I am trying to extract the display text for each hyperlink in a giant string. (The string is obtained by opening and reading an .rtf file, and the file has many hyperlinks.) The hyperlinks are generally in the format {\field{\*\fldinst HYPERLINK "http://www.mywebsite.com/"}{\fldrslt Click Here}} (I want Click Here), but often contain a lot of nested formatting with newlines:
Example 1 (I want to extract Leonard T. Strand): text I don't want {\\field {\\*\\fldinst HYPERLINK "http://www.westlaw.com/Link/Document/FullText?findType=h&pubNum=176284&cite=0226771601&originatingDoc=I2e197170e0a011eaa13ca2bed92d37fc&refType=RQ&originationContext=document&vr=3.0&rs=cblt1.0&transitionType=DocumentItem&contextData=(sc.Search)" }{\\fldrslt \n{\\b0 \\cf5 \\f2 \\ul0 \\strike0 \\i0 \\fs20 \\sa0 \\sb0 \nLeonard T. Strand\n}}} text I don't want
Example 2 (I want to extract Morgan v.

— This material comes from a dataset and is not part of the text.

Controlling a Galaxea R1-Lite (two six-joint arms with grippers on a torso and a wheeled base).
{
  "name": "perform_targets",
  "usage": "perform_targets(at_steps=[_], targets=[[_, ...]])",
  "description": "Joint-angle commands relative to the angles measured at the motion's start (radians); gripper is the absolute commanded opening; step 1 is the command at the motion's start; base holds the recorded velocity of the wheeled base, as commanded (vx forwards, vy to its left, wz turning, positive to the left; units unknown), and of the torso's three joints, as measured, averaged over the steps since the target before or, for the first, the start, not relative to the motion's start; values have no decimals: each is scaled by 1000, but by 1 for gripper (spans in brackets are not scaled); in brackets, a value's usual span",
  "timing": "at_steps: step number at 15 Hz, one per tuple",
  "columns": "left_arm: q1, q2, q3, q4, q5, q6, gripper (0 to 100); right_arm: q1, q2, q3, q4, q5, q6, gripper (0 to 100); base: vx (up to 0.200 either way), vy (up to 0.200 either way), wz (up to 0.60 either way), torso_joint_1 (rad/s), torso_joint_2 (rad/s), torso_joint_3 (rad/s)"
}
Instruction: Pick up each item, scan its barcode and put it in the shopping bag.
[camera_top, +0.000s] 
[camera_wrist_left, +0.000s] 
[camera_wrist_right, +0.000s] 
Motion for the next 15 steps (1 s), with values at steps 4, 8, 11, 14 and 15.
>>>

Robinson and 920 F.3d 521, 523 (8th Cir. 2019): text I don't want {\\field {\\*\\fldinst HYPERLINK "http://www.westlaw.com/Link/Document/FullText?findType=Y&serNum=2047938005&pubNum=0000506&originatingDoc=I2e197170e0a011eaa13ca2bed92d37fc&refType=RP&fi=co_pp_sp_506_523&originationContext=document&vr=3.0&rs=cblt1.0&transitionType=DocumentItem&contextData=(sc.Search)#co_pp_sp_506_523" }{\\fldrslt \n{\\b0 \\cf5 \\f2 \\i1 \\fs20 \n{\\b0 \\cf5 \\f2 \\ul0 \\strike0 \\i1 \\fs20 \\sa0 \\sb0 \nMorgan v. Robinson\n}\n}\n{\\b0 \\cf5 \\f2 \\ul0 \\strike0 \\i0 \\fs20 \\sa0 \\sb0 \n, 920 F.3d 521, 523 (8th Cir. 2019)\n}}} text I don't want
This works for the first type but not for the second: regex = re.compile('\n?\}?\n\{\\\\field.*\\\\fldrslt \n.*\n(.*)\n') Ideally, I'd like something more generalizeable that fits the broad structure of the hyperlink, but the multiple text locations in example 2 are giving me problems.